The internal points of PHY are as follows, reusing the schematic of TLK105. But the 83822 has been adapted and the relevant devices on the NC pin of the 83822 have been deleted.
After removing the peripheral device, the three pins are connected by one line, as shown in the following figure:
1.2 Test problem phenomenon
According to the requirements of HASS test, the TSCP host subrack needs to be placed in the HALT test chamber for temperature cycling from -25°C to 60°C, supplemented by vibration. At -20°C, the eth3 network of individual communication control boards is interrupted, and communication cannot be achieved, and ping will also be interrupted.
Read the register status of eth3 and find that none of the PHY registers can be read. When the underlying layer of the operating system polls for PHY addresses from 0 to 31, it is found that the PHY address is gone, and any registers for that PHY are inaccessible.
According to the analysis of the problem that TLK105 was replaced with 83822 chip after PHY could not be read at room temperature last year, the phenomenon is consistent with that time.
1.3 Modification adjustment and test verification for problem
1.3.1 MDC waveform
The known scheme can solve the problem of signal interference by modifying MDC and MDIO wiring, but it does not fundamentally solve the source of interference. Therefore, according to the above circuit, the signal test is carried out by adjusting the resistance, the capacitance and inductance of the power supply input and output terminals, and replacing the power supply module. The test record is as follows:
Poor waveform:
Better waveform:
On the basis of this waveform debugging, we have modified a version of PCB, and the modified version has a better test waveform, as shown in the following figure:
The signal waveform test for SMI bus is as follows:
MDC:
MDIO:
The overall waveform is okay, compared with the multi-capacitor scheme, the MDC overshoot of this waveform is slightly larger by about 1%, but the signal quality is still improved by modifying the wire routing.
And after 500 rounds of testing, there was no problem of PHY disappearing, and the hardware was finalized with this version.

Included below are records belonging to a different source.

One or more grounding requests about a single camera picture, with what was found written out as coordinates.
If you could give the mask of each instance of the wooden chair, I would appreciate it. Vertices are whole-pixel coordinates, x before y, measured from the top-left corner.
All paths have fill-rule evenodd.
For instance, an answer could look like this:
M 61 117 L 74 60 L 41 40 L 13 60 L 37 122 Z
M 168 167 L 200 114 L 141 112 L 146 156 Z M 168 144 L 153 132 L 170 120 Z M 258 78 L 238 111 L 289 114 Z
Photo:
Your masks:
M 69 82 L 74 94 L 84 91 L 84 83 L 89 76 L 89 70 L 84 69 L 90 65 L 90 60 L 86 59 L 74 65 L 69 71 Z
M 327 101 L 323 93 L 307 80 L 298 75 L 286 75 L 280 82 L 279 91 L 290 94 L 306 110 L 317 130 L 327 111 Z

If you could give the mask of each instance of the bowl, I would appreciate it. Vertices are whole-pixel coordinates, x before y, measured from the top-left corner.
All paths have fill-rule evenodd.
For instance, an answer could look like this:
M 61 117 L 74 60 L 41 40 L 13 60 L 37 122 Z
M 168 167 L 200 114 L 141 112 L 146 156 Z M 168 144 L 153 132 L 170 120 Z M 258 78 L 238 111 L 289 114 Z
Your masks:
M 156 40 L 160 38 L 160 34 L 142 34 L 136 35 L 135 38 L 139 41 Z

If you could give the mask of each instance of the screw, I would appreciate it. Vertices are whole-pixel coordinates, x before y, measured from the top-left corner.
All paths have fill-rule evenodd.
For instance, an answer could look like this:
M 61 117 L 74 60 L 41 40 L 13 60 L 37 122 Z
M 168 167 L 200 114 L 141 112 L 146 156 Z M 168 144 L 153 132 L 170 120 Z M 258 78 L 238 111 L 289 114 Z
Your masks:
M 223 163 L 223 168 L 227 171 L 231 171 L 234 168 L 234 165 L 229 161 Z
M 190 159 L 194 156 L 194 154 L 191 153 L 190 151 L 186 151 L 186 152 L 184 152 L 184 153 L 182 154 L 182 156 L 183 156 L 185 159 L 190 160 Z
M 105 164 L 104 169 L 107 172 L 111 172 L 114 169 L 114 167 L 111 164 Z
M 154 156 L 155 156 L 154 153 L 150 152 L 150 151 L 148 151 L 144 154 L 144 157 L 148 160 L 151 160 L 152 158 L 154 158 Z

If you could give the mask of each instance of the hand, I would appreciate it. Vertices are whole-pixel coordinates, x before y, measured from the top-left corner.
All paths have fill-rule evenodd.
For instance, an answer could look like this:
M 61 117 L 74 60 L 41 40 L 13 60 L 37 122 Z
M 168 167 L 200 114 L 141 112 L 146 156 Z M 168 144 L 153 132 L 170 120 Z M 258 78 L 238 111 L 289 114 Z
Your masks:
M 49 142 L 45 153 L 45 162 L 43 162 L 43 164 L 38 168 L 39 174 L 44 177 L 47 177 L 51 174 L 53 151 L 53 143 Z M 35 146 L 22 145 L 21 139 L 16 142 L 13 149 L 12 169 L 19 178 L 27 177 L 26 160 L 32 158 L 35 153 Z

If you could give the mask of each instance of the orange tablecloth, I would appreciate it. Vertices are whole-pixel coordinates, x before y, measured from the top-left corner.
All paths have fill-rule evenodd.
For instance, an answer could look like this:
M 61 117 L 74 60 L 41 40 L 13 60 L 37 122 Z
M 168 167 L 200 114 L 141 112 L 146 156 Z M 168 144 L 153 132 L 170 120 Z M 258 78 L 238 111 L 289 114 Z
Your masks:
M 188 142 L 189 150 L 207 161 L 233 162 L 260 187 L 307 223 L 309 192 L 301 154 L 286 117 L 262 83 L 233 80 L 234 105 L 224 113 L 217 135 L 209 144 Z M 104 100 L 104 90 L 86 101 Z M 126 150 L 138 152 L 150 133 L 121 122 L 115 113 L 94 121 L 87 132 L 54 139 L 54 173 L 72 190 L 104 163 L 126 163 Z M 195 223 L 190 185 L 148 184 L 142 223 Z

However, similar signal quality problems occurred after our PCB was replaced in common production, and capacitors were added to the MDC/MDIO. But, because the PCB cannot be modified, the capacitor is pulled up to VCCIO, and the test does improve the PHY drop problem of this version of the PCB. The produced boards are rectified according to this plan.
The updated version of the PCB was redrawn according to the pull-down resistor method, and the subsequent board production was carried out.
However, recently, a batch of boards with the pull-up capacitor scheme on the pull-up MDC/MDIO signal line have the problem of PHY disconnection in the aging experiment. The performance of disconnection is the same as before.
At present, the main problem is that it is impossible to confirm what state the PHY is in after it is disconnected and the failure process of PHY cannot be obtained through register access. The network can only be restored to service by the PHY's hard reset signal. What may be the cause of this situation and how to further locate the cause of the failure?